Taubman sales at Sotheby's
November 6 2015
Picture: NYT
It's been interesting to see the various takes on Sotheby's handling of the Taubman collection so far. To recap, the late Alfred Taubman was a former owner of Sotheby's, but later went to jail as a result of price-fixing with Christie's (Christie's 'co-operated' with the authorities and nobody from there was jailed). Despite the family connection, Taubman's heirs courted both Christie's and Sotheby's for the chance to sell the collection, eventually ending up with a $500m guarantee from Sotheby's.
This week, the more valuable works from Taubman's collection have been sold, with Modigliani, Picasso et al taking their turns on the rostrum. The headline sale has been felt to be disappointing, taking in $377m with premium, against a $375m lower estimate (which doesn't include premium). And consequently, some are interpreting this as a sign of market 'concerns', or, as the New York Times put it, a 'market chill'.
So, is the music stopping at the top end of the art market? I doubt it. The Taubman sale estimates were already punchy - as you would expect with a collection secured by guarantee. It was always unlikely things would fly away - and market watchers seem obsessed by the idea that art values have to go up; stability is never good enough. 90% of the works sold, which normally is a good result.
Certain circumstances were against Sotheby's. First, it can hardly be said that the Taubman provenance was a plus (whether that's right or wrong is another matter), and nor did the pre-sale chat about various Taubman family spats help matters (the traditional step-mom/widow vs children kind of thing). There's also been a typical New York art world bitch-fest over whether Taubman's 'taste' was any good, as amusingly surveyed here by Marion Maneker. I thought the pictures were perfectly good.
The most interesting question for me, however, is whether Sotheby's were right to place a half billion dollar bet on the collection of the their former owner. Will Sotheby's make money on the deal? It's hard to see at this stage, at least not mega money worthy of a $500m punt. It was perhaps always going to be difficult to do so, and maybe the auction house felt little choice but to stump up - to prevent the PR faux-pas of rival Christie's getting the collection.
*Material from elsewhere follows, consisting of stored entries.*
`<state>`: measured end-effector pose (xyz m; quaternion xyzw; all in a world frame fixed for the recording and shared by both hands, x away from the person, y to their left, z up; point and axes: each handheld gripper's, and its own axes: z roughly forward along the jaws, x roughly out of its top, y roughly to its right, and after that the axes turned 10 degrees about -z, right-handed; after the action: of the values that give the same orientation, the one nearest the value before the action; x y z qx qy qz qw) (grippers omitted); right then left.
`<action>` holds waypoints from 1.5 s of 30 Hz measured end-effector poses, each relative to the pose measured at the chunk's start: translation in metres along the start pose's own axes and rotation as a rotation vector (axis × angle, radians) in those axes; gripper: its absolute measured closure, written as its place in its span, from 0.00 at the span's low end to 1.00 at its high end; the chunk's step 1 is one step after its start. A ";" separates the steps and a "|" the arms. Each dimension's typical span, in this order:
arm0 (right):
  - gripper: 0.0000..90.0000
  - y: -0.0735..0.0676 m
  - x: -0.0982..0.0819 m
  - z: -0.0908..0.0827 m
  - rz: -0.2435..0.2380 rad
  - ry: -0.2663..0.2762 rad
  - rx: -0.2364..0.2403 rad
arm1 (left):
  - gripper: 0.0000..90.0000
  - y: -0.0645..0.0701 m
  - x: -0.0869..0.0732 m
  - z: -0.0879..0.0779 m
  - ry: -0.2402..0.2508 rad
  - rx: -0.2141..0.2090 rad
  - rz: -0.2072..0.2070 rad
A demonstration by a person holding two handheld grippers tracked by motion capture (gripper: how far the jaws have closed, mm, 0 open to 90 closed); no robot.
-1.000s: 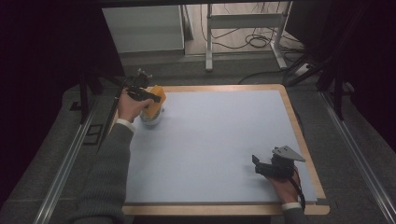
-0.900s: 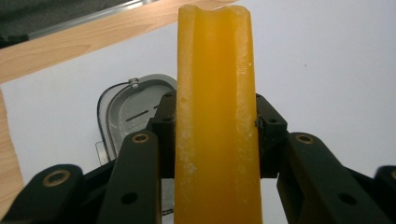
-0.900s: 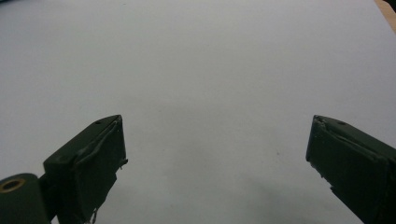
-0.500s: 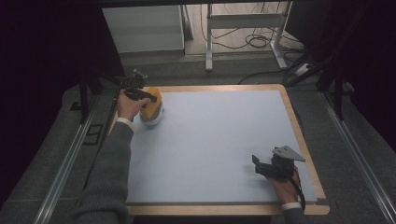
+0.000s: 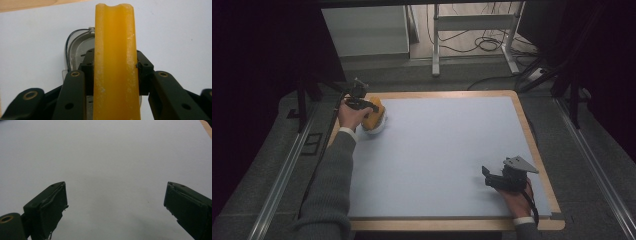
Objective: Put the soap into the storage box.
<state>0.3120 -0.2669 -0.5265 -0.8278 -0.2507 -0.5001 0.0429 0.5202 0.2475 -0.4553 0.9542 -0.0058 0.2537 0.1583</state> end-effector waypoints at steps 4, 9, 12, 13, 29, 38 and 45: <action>0.05 0.000 0.000 0.000 0.001 -0.001 0.002 | 0.68 -0.002 0.000 0.004 0.007 0.004 -0.007; 0.05 0.000 0.000 0.000 0.000 0.000 0.002 | 0.62 -0.001 0.002 0.001 0.025 -0.006 -0.006; 0.06 0.000 0.000 0.000 -0.002 -0.001 0.001 | 0.52 -0.001 0.002 -0.004 0.049 0.002 -0.004; 0.06 0.000 0.000 0.000 -0.002 0.000 0.001 | 0.49 -0.001 0.003 -0.005 0.051 0.008 0.001; 0.06 0.000 0.000 0.000 -0.004 -0.001 -0.001 | 0.23 0.005 -0.010 -0.050 0.140 0.008 0.076; 0.06 0.000 0.000 0.000 -0.006 -0.001 -0.002 | 0.24 0.019 -0.044 -0.073 0.187 -0.100 0.189; 0.06 -0.001 0.000 0.000 -0.005 0.000 -0.003 | 0.25 0.019 -0.084 -0.071 0.202 -0.172 0.233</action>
<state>0.3115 -0.2665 -0.5265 -0.8271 -0.2521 -0.5006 0.0406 0.4112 0.2456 -0.4324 0.8998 -0.1221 0.3633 0.2084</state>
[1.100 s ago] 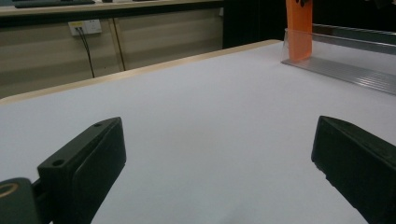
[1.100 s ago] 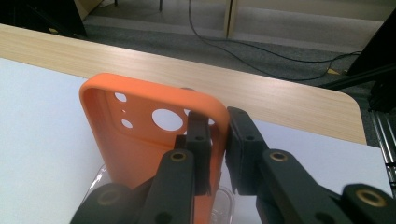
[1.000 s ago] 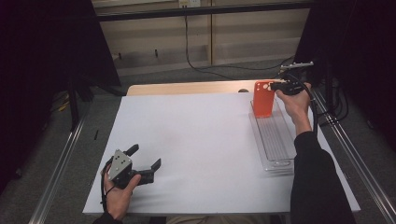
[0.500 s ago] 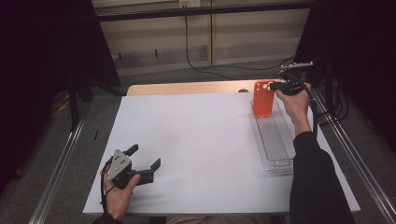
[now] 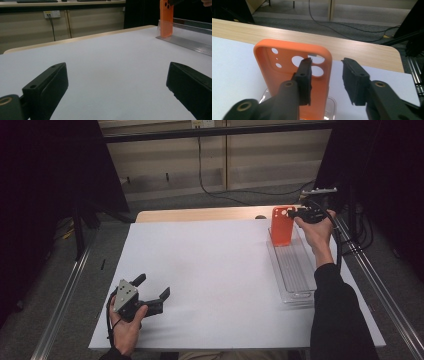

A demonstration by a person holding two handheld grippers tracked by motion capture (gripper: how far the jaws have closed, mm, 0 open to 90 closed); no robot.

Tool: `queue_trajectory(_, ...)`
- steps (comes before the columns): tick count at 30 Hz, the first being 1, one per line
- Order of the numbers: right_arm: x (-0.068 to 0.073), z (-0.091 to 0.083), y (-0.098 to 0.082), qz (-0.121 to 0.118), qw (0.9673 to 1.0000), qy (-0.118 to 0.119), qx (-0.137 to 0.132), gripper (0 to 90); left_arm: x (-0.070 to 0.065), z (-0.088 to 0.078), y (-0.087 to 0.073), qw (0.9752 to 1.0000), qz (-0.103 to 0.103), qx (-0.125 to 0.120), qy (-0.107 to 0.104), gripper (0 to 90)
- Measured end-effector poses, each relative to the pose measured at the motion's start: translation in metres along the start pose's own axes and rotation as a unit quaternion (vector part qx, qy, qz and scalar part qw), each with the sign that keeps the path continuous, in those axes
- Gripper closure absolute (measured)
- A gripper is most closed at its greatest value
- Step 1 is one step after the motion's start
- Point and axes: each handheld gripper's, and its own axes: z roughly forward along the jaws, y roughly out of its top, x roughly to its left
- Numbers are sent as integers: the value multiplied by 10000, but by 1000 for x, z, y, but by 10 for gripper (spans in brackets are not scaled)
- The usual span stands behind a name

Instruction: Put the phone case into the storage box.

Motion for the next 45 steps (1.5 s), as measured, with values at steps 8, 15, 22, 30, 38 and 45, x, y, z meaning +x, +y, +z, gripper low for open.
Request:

Here's Sotheby's new (and refreshingly honest) CEO Tad Smith on how they're doing so far on the numbers:
“With more than 400 works still to be sold over the next several months, we are on track to cover most of the total guarantee[...]"
Most.
Update - a reader writes:
Perhaps art market watchers are obsessed with the idea that art prices have to go up, because they know that current prices (and prices paid in the recent past) are entirely predicated on a fallacy of ever-increasing returns. When it comes to twentieth century masters in particular, the market has been locked in a self-reinforcing inflationary spiral in which almost no amount of money was too much to pay for say a Warhol, because it would surely be worth 2x five years in the future. If the market really has plateaued, the implication is: the greatest fool has been found. And that would be a terrible thing for what is, at its heart, a speculation-driven asset bubble.